Download the required model from the above link and copy the extracted files to the assets folder of the Flutter project.

Flutter Application

Now that we have put the model inside the project folder, we need to install the required packages. Then we can develop our Flutter application to turn the mobile camera into an object detector.

This project will be divided into 3 classes.

BindBox — Which contains the border dimensions of the detected objects with their name and confidence level as a percentage.
Camera — This contains the implementation of the camera plugin with the detection of objects using TFLite.
Home — This contains the loading of the model and passing the data through the BindBox and Camera classes.

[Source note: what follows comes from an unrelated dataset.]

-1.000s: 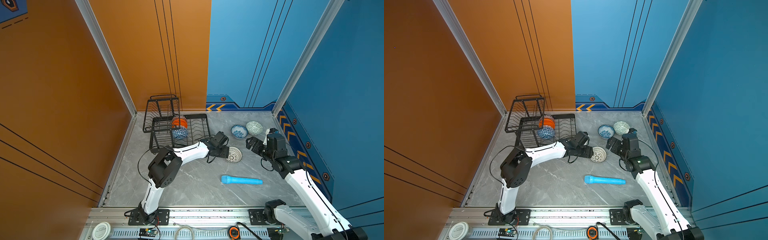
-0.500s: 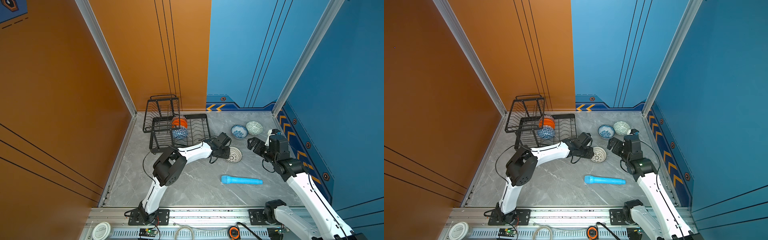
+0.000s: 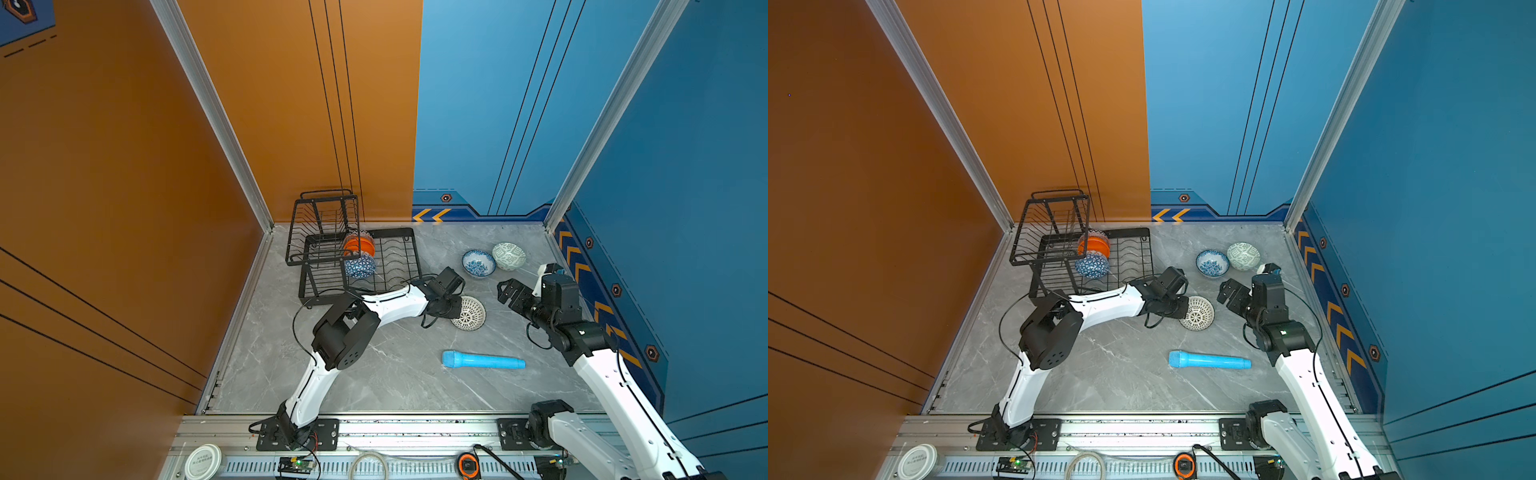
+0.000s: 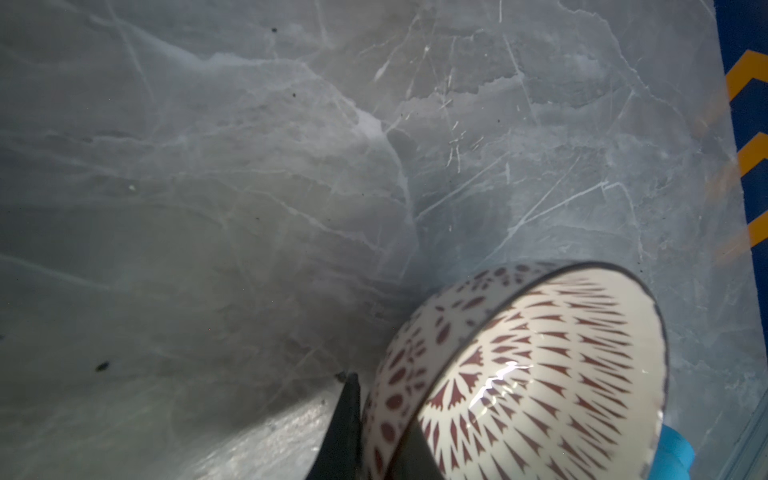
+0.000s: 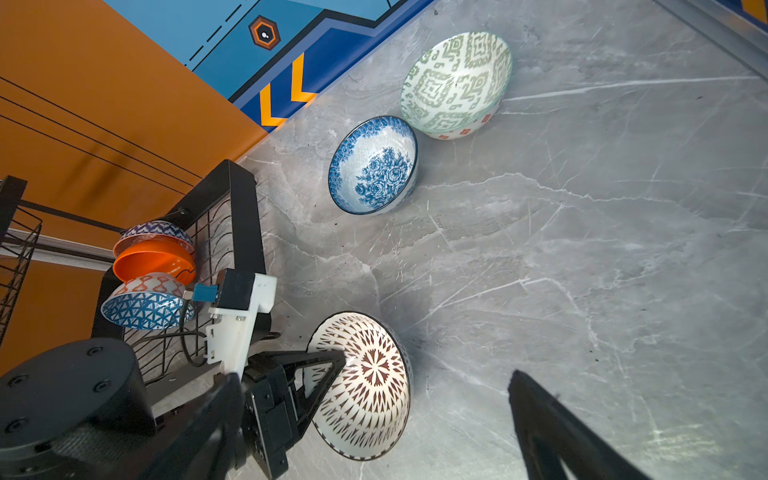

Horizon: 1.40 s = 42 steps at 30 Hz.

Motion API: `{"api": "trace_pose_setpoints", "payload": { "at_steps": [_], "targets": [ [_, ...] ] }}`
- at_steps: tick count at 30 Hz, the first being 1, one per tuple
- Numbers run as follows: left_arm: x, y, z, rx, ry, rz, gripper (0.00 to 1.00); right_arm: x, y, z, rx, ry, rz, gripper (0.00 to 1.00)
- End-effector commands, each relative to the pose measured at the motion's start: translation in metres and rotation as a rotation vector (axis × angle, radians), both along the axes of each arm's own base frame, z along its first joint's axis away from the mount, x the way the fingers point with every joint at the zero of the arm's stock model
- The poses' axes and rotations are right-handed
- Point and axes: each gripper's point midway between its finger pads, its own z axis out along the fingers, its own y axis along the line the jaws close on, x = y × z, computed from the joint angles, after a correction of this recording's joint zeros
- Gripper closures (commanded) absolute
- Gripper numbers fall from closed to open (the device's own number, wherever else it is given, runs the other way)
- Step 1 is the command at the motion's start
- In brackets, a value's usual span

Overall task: Load the bowls into the dish rack
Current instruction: 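Reach the left gripper to the maroon-patterned white bowl while the right approaches, then grip and lift the maroon-patterned bowl with the left gripper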

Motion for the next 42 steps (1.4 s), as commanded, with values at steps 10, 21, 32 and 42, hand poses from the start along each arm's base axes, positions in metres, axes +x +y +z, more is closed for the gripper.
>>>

Now I will explain further the required code snippet for the above classes. First, we need to load the model since we are running it offline, and the loaded model will be used to detect objects in the presented frame. To do that, we have to pass the data to BindBox class and Camera class.

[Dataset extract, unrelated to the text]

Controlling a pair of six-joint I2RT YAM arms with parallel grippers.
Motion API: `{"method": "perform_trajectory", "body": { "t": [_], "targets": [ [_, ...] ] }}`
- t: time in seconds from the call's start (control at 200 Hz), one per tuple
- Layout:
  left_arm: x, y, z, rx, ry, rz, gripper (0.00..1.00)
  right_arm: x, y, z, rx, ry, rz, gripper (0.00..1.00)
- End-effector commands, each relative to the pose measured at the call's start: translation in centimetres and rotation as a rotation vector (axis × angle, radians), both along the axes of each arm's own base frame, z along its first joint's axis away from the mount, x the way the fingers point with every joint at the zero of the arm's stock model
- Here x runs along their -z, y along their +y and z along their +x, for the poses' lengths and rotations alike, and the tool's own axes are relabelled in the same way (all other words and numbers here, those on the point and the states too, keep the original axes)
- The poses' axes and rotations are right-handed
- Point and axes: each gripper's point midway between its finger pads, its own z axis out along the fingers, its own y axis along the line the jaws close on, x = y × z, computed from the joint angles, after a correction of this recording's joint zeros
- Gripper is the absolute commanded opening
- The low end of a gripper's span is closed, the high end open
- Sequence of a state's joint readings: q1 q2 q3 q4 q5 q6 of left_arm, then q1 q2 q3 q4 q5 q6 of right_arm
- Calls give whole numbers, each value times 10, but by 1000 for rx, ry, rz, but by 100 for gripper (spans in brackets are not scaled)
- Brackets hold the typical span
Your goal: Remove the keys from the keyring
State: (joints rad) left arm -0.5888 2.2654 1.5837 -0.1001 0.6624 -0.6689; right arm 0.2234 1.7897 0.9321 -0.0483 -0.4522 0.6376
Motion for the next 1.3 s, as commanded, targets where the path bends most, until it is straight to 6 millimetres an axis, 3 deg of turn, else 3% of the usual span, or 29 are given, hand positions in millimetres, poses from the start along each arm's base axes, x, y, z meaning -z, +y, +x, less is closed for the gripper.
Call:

import 'package:flutter/material.dart';
import 'package:camera/camera.dart';
import 'package:tflite/tflite.dart';
import 'dart:math' as math;

import 'camera.dart';
import 'bndbox.dart';
import 'models.dart';

class HomePage extends StatefulWidget {
  final List<CameraDescription> cameras;

  HomePage(this.cameras);

  @override
  _HomePageState createState() => new _HomePageState();
}

class _HomePageState extends State<HomePage> {
  List<dynamic> _recognitions;
  int _imageHeight = 0;
  int _imageWidth = 0;
  String _model = "";

  @override
  void initState() {
    super.initState();
  }

  loadModel() async {
    String res;
        res = await Tflite.loadModel(
            model: "assets/ssd_mobilenet.tflite",
            labels: "assets/ssd_mobilenet.txt");
    print(res);
  }

  onSelect(model) {
    setState(() {
      _model = model;
    });
    loadModel();
  }

  setRecognitions(recognitions, imageHeight, imageWidth) {
    setState(() {
      _recognitions = recognitions;
      _imageHeight = imageHeight;
      _imageWidth = imageWidth;
    });
  }

  @override
  Widget build(BuildContext context) {
    Size screen = MediaQuery.of(context).size;
    return Scaffold(
      body: _model == ""
          ? Center(
              child: Column(
                mainAxisAlignment: MainAxisAlignment.center,
                children: <Widget>[
                  RaisedButton(
                    child: const Text(ssd),
                    onPressed: () => onSelect(ssd),
                  ),
                ],
              ),
            )
          : Stack(
              children: [
                Camera(
                  widget.cameras,
                  _model,
                  setRecognitions,
                ),
                BndBox(
                    _recognitions == null ? [] : _recognitions,
                    math.max(_imageHeight, _imageWidth),
                    math.min(_imageHeight, _imageWidth),
                    screen.height,
                    screen.width,
                    _model),
              ],
            ),
    );
  }
}

After passing the model name, camera widget, and set recognition (which contains a dynamic list for store results with image height and width) to the Camera class. The Camera class will use these data to run the live feed (which is provided from the camera widget) frame-by-frame to detect objects presented in the feed. But first, we’ll check whether the camera is present or not. If it is, (having permission to use) we will pass the ImageStream through the TFlite.detectObjectOnFrame() to detect the objects using the model. This class also contains the dimensions of the camera view area. In this example, I have given the camera dimension to be full screen.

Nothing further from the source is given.